Entries taken from a collection
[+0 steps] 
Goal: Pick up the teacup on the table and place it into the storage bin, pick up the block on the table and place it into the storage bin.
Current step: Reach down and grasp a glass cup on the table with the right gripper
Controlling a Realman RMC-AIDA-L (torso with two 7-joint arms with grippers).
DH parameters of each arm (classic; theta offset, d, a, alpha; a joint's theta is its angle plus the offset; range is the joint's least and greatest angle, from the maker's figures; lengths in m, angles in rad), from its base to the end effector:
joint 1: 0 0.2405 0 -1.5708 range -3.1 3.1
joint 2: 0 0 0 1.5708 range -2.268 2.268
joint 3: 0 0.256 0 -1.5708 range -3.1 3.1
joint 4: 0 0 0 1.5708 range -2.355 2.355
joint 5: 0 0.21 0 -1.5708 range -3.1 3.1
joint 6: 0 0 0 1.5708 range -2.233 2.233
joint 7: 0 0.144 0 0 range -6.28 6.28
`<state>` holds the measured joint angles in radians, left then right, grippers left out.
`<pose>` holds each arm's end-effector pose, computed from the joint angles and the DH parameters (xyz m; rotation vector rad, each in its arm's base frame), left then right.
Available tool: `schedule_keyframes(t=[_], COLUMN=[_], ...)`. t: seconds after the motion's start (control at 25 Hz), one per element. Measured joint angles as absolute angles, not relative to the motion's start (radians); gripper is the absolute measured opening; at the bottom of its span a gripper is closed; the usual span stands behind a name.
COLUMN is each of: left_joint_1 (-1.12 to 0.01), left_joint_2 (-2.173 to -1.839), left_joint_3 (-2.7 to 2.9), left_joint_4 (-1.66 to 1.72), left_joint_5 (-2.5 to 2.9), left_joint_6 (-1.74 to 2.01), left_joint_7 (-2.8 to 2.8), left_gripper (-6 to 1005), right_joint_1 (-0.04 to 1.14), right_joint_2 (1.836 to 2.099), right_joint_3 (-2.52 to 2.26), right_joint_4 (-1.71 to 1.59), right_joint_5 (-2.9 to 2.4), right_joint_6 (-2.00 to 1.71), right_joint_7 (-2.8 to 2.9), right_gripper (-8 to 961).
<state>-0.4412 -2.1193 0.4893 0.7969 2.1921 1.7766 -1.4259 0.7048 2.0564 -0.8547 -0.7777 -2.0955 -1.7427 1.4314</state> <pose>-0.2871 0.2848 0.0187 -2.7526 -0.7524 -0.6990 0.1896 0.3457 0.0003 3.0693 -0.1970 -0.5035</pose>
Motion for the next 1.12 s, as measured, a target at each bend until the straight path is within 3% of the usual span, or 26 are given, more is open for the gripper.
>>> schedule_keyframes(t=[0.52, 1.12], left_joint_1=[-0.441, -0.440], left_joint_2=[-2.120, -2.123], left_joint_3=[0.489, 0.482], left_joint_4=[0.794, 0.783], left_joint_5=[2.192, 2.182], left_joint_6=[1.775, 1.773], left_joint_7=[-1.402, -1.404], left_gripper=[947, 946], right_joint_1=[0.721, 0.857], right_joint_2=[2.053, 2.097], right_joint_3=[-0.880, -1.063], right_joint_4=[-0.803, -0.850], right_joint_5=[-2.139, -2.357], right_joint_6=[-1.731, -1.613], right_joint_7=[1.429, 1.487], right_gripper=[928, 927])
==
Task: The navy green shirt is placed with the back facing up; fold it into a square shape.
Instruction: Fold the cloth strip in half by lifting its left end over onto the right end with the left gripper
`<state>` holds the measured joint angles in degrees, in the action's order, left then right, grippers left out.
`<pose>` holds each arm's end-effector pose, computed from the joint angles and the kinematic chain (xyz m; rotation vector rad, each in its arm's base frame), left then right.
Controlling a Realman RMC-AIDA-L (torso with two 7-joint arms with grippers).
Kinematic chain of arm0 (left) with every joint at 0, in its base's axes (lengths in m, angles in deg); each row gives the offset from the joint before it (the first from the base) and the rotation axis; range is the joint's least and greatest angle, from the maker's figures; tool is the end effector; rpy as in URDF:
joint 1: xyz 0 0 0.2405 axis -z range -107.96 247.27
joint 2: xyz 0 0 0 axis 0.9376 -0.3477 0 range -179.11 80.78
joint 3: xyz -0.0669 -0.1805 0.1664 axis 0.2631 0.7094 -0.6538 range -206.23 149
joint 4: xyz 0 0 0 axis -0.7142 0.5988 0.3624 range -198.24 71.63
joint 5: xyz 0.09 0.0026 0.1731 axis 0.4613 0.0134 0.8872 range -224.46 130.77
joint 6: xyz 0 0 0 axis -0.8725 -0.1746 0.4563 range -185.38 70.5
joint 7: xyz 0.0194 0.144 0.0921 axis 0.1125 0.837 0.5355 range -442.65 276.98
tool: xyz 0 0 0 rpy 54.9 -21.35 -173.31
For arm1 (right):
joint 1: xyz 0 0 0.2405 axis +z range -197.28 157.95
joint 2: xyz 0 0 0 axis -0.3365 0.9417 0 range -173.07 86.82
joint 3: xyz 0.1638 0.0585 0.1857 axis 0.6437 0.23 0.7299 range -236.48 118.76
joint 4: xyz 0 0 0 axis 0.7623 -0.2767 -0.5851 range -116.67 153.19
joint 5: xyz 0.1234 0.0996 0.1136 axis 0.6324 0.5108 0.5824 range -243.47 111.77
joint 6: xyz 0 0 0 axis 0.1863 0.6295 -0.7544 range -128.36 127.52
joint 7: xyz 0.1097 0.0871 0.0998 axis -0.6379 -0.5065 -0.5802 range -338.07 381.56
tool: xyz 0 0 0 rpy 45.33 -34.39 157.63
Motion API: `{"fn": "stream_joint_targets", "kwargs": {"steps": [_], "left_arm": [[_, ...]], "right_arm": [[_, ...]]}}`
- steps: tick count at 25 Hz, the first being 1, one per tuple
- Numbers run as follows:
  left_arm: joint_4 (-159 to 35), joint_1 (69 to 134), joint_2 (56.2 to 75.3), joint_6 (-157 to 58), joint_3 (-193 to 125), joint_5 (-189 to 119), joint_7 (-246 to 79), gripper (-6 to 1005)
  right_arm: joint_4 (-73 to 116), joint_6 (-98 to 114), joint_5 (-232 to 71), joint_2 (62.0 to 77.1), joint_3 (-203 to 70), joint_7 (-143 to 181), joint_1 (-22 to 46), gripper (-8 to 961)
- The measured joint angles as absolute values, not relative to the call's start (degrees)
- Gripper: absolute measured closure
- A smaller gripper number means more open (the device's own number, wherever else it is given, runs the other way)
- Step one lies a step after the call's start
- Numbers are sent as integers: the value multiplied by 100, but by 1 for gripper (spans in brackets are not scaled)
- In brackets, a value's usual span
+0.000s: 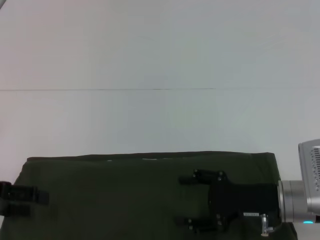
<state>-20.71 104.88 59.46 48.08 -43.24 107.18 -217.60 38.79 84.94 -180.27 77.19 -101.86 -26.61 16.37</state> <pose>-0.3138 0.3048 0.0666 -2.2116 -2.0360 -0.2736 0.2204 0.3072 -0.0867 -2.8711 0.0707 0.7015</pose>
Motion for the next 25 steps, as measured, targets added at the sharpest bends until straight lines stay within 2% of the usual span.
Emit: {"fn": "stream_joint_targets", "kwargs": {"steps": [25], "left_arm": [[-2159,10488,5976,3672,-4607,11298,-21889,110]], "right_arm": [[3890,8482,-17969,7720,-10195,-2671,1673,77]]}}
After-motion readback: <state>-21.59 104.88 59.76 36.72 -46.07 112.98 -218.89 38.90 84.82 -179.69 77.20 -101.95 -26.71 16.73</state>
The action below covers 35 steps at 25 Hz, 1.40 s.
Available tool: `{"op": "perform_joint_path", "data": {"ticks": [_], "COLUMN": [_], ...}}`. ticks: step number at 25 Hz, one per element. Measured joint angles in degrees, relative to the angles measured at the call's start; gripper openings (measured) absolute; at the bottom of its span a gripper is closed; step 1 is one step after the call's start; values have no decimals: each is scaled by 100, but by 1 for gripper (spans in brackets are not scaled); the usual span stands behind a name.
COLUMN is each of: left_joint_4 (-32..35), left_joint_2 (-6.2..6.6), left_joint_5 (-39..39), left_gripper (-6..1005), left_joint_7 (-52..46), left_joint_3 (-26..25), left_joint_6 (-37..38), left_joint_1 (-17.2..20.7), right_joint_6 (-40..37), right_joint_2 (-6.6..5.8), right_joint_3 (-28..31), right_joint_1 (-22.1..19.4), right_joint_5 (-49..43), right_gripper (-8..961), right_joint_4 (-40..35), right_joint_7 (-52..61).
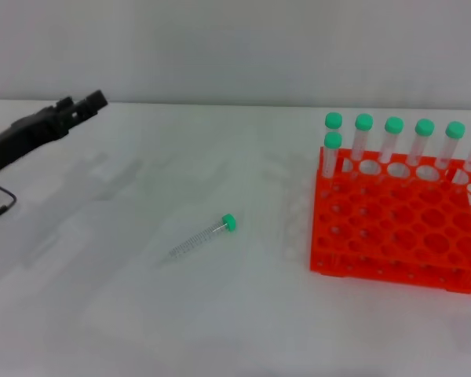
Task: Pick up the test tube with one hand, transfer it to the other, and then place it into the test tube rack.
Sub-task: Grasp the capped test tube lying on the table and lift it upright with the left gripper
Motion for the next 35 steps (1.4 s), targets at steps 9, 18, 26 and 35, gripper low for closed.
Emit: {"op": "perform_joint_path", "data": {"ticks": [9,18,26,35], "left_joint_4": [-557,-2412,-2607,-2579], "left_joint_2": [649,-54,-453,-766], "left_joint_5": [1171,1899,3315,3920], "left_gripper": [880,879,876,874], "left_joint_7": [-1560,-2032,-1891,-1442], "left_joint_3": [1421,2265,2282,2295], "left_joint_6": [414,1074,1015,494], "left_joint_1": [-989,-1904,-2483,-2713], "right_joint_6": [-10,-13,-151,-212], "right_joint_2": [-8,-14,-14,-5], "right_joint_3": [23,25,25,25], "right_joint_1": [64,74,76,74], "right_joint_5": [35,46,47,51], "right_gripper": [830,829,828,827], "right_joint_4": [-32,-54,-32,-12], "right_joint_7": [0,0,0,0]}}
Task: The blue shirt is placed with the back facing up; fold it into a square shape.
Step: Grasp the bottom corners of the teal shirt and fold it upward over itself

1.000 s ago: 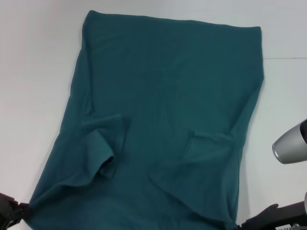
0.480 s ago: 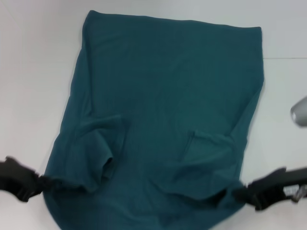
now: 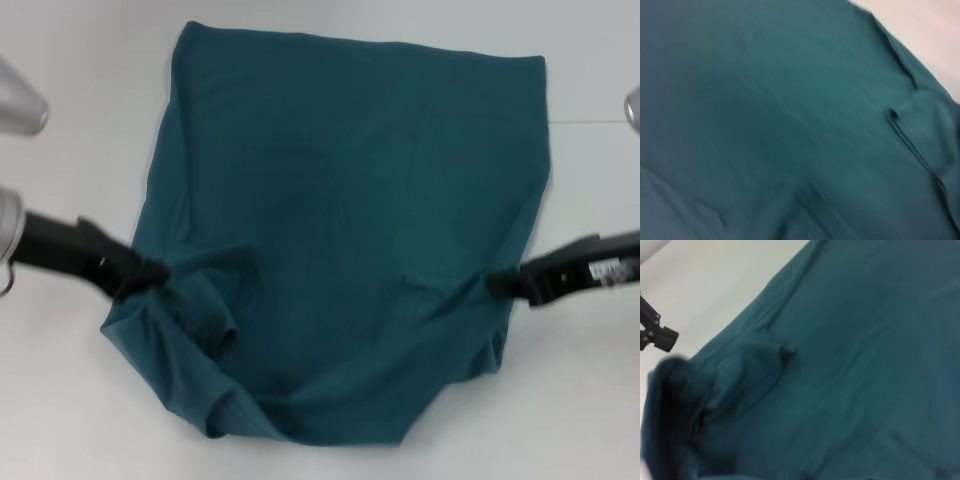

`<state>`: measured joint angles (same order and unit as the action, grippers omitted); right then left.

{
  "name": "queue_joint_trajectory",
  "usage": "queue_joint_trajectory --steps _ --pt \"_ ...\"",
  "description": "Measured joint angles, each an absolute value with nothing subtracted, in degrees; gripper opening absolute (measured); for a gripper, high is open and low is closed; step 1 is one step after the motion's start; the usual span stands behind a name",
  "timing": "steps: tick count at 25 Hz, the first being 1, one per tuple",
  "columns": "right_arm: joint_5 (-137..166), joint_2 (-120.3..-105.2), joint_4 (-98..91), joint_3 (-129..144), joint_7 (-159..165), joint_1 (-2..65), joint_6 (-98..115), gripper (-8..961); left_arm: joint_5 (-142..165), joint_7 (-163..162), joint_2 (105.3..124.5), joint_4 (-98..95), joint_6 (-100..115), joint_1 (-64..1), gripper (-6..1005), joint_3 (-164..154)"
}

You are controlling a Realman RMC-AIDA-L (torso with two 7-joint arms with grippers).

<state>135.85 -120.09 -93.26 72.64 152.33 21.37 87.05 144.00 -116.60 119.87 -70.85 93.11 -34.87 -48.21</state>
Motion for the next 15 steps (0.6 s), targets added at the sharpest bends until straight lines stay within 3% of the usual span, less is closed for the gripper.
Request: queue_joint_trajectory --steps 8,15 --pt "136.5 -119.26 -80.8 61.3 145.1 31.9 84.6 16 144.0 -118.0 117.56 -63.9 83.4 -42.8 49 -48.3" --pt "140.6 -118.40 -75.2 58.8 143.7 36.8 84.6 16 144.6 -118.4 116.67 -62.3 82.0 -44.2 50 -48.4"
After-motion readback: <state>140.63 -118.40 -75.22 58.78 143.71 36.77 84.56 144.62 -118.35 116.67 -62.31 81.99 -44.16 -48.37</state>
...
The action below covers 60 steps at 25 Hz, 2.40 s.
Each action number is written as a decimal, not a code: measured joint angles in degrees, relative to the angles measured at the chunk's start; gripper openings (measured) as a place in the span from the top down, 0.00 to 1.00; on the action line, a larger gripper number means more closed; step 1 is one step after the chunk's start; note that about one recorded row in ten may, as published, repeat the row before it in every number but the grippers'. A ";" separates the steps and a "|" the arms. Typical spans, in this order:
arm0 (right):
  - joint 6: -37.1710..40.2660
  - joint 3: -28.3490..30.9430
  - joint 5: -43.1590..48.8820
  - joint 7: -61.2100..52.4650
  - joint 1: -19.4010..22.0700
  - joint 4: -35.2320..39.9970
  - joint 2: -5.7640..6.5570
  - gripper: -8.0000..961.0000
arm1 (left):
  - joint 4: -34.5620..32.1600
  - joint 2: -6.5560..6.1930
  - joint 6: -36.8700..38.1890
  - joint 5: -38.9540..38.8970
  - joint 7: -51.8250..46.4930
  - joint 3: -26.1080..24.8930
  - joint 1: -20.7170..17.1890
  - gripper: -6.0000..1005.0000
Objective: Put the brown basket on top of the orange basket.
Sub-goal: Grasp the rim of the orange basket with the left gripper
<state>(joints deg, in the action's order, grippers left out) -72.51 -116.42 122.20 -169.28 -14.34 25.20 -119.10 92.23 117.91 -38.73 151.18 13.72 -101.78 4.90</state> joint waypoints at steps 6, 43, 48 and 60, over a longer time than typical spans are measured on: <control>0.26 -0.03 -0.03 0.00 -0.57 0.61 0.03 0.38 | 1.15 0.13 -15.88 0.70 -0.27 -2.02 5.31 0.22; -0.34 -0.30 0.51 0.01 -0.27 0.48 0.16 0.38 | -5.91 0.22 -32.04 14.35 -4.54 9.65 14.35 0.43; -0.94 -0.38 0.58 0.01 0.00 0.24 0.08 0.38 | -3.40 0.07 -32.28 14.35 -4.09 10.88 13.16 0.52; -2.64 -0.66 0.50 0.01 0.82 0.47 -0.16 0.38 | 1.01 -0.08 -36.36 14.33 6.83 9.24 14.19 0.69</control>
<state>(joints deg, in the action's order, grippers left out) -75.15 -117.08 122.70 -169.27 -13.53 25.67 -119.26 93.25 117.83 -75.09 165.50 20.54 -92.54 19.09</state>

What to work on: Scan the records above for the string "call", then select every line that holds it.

Final answer:
- The measured joint angles as absolute values, not relative to the call's start (degrees)
- Step one lies a step after the call's start
Available tool: `{"op": "perform_joint_path", "data": {"ticks": [_], "COLUMN": [_], ...}}`. ticks: step number at 25 Hz, one per element. Measured joint angles in degrees, relative to the angles measured at the call's start; gripper openings (measured) absolute; at the bottom of its span a gripper is closed; step 1 is one step after the call's start; values have no decimals: each is scaled by 100, but by 1 for gripper (spans in brackets are not scaled); the usual span stands behind a name.

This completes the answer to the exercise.